- Born: 22 December 1959 Rovaniemen maalaiskunta, Finland
- Died: 23 June 2023 (aged 63) Jämsä, Finland

= Kunto Ojansivu =

Finnish actor (1959–2023)

Kunto Juhani Ojansivu (22 December 1959 – 23 June 2023) was a Finnish actor and playwright. Best known for his role as Elf Toljander, he appeared on television, film and stage.

== Career ==
Ojansivu made his debut on television in 1989, appearing in a number of television series in the 1990s. In 2001, he appeared on several episodes of Peräkamaripojat. His most famous role was the title role in the Christmas themed show Elf Toljander, which he played from 1998 to 2013.

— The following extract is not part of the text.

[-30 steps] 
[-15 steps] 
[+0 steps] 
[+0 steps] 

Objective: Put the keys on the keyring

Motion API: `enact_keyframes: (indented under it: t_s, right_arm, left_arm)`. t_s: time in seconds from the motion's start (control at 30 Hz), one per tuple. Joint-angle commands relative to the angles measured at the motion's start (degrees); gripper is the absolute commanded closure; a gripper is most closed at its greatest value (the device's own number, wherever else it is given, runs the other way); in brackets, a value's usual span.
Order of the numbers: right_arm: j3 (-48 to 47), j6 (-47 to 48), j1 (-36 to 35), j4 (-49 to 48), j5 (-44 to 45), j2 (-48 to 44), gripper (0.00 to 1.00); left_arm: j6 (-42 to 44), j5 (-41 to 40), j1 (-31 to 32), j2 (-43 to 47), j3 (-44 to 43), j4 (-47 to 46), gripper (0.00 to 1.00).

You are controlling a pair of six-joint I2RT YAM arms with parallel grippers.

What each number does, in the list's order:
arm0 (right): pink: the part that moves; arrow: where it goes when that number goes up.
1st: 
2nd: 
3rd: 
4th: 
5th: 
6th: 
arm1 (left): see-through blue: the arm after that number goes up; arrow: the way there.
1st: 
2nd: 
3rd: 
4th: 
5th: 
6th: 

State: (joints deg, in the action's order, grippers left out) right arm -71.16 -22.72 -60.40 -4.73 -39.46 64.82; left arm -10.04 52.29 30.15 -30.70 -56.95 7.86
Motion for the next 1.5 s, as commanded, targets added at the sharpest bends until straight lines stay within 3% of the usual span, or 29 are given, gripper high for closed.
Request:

In film, Ojansivu worked with director Timo Koivusalo on several occasions appearing in the film Rentun Ruusu in 2001 and in the 2003 film Sibelius alongside actors such as Martti Suosalo, Heikki Nousiainen, Seela Sella, Miina Turunen, Vesa Vierikko, Raimo Grönberg and Jarmo Mäkinen.

Ojansivu was one of the founders of Teatteri Eurooppa Neljä, the biggest touring theatre in Finland. He acted in plays and was also a playwright.

== Death ==
Ojansivu died in June 2023, at the age of 63.